Encore de l’administratif en plus
Voilà pour les travailleurs et la taxe sur les plus-values : ils peuvent encore l’éviter. Mais un autre problème se pose, au niveau de l’impôt. C’est qu’il y a beaucoup de grands groupes étrangers qui donnent des stock options à leurs travailleurs belges. Pour ces travailleurs, la taxe sur les plus-values est donc une charge administrative de plus. Ces grands groupes travaillent avec des intermédiaires internationaux (par exemple des courtiers ou des banques)… et les travailleurs belges doivent ainsi déjà s’occuper de la déclaration de la taxe sur les ordres boursiers (TOB) à l’achat ou à la vente de ces actions, de la déclaration d’un compte étranger à la BNB, etc.
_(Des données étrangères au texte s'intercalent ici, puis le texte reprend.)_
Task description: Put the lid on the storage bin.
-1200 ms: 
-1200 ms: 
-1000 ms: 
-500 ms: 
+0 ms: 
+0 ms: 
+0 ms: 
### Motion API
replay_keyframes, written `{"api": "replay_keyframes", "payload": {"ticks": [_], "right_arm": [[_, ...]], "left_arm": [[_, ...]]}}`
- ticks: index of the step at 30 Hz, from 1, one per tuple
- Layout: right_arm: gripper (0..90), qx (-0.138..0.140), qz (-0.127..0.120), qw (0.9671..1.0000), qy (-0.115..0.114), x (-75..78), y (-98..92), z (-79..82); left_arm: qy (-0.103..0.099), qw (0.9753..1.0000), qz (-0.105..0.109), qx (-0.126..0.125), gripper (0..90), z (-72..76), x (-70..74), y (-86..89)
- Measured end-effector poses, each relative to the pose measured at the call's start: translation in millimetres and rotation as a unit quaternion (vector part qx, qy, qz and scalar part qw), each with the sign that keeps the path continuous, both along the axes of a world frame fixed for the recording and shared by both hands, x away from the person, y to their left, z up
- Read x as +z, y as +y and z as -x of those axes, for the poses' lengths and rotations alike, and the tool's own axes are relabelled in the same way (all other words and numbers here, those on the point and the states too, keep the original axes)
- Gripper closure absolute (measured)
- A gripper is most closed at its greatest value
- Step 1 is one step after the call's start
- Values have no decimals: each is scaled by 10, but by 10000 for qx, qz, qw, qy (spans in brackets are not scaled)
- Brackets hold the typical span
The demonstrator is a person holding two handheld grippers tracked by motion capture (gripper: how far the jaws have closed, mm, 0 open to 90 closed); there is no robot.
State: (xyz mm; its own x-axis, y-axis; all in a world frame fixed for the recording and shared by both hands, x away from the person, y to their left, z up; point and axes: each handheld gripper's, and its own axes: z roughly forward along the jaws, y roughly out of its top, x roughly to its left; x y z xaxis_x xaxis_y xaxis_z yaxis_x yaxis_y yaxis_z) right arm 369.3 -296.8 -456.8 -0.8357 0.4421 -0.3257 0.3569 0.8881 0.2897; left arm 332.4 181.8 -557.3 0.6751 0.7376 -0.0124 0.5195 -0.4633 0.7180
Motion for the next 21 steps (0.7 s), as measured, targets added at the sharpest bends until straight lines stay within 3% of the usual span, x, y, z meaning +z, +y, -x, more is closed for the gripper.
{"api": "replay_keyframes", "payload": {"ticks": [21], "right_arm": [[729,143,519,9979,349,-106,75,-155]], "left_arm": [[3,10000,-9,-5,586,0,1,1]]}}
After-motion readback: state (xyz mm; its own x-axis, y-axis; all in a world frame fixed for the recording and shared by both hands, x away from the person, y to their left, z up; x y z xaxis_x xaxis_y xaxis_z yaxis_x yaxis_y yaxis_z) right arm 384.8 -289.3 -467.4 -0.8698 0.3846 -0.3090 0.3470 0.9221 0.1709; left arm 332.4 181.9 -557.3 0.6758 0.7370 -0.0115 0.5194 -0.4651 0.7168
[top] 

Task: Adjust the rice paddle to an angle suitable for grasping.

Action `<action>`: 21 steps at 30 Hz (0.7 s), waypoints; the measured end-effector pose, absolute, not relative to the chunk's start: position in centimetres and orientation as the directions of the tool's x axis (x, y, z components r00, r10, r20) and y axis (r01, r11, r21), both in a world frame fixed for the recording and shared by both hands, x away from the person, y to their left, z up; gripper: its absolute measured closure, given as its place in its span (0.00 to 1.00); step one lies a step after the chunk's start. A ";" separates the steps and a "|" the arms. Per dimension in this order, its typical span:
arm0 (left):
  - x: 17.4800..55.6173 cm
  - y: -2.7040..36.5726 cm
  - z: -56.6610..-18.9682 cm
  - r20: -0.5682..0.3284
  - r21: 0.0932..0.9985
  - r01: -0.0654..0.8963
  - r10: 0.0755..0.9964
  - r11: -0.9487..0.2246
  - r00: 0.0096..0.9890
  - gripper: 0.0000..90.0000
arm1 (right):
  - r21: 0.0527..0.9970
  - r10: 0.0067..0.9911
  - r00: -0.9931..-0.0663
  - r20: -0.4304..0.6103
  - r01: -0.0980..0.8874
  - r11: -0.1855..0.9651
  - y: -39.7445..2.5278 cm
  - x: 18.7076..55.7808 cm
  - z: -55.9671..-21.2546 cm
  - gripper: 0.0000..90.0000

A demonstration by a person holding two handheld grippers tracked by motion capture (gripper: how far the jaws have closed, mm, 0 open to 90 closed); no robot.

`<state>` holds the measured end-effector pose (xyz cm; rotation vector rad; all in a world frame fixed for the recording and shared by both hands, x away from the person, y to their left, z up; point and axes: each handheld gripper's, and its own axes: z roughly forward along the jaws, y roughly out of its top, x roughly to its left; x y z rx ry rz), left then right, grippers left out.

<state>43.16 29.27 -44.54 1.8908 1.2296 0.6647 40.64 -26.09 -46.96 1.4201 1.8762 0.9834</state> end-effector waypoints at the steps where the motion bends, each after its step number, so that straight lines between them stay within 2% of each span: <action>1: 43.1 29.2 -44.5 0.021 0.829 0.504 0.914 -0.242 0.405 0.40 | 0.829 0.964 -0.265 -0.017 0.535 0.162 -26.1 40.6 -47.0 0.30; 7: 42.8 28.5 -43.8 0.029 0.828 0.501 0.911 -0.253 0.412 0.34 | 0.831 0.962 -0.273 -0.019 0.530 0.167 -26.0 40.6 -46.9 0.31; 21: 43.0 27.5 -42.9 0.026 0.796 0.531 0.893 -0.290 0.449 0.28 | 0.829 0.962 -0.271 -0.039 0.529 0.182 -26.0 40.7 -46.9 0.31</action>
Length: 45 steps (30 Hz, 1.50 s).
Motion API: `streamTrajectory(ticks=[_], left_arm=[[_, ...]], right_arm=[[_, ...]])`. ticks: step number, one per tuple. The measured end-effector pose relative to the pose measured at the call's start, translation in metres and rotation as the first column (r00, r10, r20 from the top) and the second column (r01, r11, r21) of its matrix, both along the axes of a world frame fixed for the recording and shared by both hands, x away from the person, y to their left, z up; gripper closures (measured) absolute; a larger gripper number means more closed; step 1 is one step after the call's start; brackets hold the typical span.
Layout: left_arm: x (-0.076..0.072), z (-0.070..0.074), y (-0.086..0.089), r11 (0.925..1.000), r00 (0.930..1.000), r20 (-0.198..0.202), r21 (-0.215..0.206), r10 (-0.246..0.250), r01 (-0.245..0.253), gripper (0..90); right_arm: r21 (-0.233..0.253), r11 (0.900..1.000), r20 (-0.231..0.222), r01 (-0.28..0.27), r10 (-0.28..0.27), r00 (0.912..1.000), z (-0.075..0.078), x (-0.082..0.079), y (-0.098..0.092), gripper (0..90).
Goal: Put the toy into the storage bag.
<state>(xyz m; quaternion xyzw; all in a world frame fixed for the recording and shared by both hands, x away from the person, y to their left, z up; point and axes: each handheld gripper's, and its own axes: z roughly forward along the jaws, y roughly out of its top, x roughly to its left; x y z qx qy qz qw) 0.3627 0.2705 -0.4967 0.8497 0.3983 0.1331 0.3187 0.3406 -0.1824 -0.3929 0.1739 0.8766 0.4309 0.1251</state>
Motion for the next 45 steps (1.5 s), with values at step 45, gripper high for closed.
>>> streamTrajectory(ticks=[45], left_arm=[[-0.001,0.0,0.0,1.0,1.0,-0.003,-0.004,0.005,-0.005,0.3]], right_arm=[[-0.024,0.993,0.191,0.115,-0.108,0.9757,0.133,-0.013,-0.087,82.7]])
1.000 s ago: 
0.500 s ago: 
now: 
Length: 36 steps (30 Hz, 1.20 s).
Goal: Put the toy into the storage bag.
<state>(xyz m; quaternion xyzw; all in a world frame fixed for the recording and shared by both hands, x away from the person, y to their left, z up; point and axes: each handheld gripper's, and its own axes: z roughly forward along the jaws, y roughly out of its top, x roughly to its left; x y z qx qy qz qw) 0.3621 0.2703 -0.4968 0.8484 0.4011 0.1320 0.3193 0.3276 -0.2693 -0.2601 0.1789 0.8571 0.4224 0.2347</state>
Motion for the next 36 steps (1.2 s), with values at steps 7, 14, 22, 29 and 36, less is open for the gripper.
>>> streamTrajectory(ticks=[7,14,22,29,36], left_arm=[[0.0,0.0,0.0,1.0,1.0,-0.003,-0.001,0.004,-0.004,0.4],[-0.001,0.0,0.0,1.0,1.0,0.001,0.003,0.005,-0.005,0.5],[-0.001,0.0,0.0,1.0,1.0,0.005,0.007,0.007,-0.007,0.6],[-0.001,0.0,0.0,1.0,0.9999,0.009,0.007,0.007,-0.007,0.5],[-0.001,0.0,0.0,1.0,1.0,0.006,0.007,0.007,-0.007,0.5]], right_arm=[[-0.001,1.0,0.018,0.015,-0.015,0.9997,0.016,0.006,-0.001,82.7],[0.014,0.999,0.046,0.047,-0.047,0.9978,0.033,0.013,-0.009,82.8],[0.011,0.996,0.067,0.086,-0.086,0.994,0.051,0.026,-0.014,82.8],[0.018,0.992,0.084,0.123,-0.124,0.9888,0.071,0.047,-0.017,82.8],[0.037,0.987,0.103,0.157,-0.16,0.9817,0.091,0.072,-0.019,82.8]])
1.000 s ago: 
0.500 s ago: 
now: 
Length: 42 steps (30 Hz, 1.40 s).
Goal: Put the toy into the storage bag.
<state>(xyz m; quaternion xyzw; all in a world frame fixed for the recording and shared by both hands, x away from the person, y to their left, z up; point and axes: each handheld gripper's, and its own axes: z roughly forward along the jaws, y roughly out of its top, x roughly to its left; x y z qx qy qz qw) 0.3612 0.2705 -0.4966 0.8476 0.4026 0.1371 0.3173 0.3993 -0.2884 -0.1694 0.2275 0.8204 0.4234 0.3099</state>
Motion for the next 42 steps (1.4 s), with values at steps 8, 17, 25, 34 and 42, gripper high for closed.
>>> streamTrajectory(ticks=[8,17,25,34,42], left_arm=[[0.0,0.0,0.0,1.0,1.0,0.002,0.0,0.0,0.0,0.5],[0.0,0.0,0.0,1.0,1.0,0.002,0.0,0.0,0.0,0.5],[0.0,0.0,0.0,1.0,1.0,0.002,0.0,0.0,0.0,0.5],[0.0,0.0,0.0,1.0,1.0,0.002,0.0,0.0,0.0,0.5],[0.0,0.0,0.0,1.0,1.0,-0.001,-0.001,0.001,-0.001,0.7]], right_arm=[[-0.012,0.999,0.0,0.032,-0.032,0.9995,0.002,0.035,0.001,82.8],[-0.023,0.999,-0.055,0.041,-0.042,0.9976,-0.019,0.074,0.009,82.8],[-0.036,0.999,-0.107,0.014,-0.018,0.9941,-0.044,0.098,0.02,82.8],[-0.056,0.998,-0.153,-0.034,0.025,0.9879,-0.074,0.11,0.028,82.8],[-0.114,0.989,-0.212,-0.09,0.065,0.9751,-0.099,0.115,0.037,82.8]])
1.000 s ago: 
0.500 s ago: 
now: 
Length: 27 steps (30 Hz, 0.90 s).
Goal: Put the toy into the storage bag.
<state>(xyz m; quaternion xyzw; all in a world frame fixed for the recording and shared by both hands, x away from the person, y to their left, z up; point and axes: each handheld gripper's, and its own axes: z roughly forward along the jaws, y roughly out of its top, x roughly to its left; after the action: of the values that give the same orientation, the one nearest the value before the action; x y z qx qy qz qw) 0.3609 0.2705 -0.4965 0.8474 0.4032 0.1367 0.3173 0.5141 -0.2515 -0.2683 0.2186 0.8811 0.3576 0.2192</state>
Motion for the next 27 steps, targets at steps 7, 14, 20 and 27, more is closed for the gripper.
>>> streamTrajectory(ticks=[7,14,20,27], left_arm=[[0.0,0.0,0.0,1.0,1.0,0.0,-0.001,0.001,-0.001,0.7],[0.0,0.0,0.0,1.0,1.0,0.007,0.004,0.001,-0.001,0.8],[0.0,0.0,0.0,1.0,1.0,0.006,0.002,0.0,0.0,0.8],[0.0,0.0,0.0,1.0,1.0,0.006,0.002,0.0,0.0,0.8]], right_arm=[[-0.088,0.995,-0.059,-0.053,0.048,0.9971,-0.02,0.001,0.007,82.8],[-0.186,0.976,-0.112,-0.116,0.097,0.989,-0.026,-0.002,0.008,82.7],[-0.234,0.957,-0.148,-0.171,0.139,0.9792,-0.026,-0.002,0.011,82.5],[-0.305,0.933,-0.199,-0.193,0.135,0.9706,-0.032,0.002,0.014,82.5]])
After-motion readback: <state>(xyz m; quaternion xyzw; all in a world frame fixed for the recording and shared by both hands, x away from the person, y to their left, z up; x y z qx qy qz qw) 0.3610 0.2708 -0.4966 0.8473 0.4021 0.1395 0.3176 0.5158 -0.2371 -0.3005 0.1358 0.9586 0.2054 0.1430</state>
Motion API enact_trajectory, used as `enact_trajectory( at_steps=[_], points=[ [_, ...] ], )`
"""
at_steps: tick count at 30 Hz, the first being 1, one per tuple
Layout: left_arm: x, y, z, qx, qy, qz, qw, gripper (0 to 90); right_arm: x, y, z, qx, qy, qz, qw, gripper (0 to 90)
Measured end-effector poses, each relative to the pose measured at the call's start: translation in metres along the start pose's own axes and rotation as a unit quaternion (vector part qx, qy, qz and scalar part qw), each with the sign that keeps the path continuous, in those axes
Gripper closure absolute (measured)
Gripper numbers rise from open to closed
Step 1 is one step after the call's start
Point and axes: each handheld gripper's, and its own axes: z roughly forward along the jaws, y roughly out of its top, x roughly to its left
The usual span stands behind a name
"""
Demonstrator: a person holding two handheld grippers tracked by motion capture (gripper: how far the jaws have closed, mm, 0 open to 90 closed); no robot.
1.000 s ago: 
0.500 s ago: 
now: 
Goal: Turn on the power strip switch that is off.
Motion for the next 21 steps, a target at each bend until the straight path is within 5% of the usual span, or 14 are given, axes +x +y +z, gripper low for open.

Et maintenant aussi du calcul et de la déclaration de la plus-value, le cas échéant.
Mais cela a aussi un impact sur les entités belges de ces entreprises, et notamment les services de ressources humaines. Car même si toutes ces déclarations sont une obligation de l’individu, les RH souhaitent néanmoins faciliter les choses pour les travailleurs et les aider dans ces tâches administratives.
Cette charge administrative fait donc que les stock options perdent un peu en attractivité. Du moins, pour les travailleurs de multinationales. “Il y a des sociétés qui commencent à dire pour nos bénéficiaires belges pourquoi ne pas donner ces bonus en cash plutôt que de faire des options sur actions. Il y a par exemple des systèmes de bonus en cash qui fonctionnent comme les options et qui sont liés au cours de l’action. Cela évite un peu les complexités administratives, tout en gardant les objectifs de la participation des employés. Ce sont des discussions qu’on a avec nos clients et des réflexions qui se qui se font sur le marché. Bon, c’est encore prématuré, la législation n’est pas encore votée… Mais il y a quand même beaucoup de formalités administratives qui tombent maintenant sur l’employé”, explique Johan Bellens. Mais le grand avantage des stock options reste la taxation forfaitaire favorable. “C’est un débat”, tranche-t-il.
Pour les entreprises belges cotées en bourse qui utilisent des stock options, c’est différent, car les intermédiaires se chargent de la TOB et normalement aussi de la taxe sur la plus-value. Les deux experts ont des échos qui vont un petit peu dans le même sens que pour les travailleurs des groupes étrangers, mais l’impact de la taxe sur les plus-values devrait être plus limité.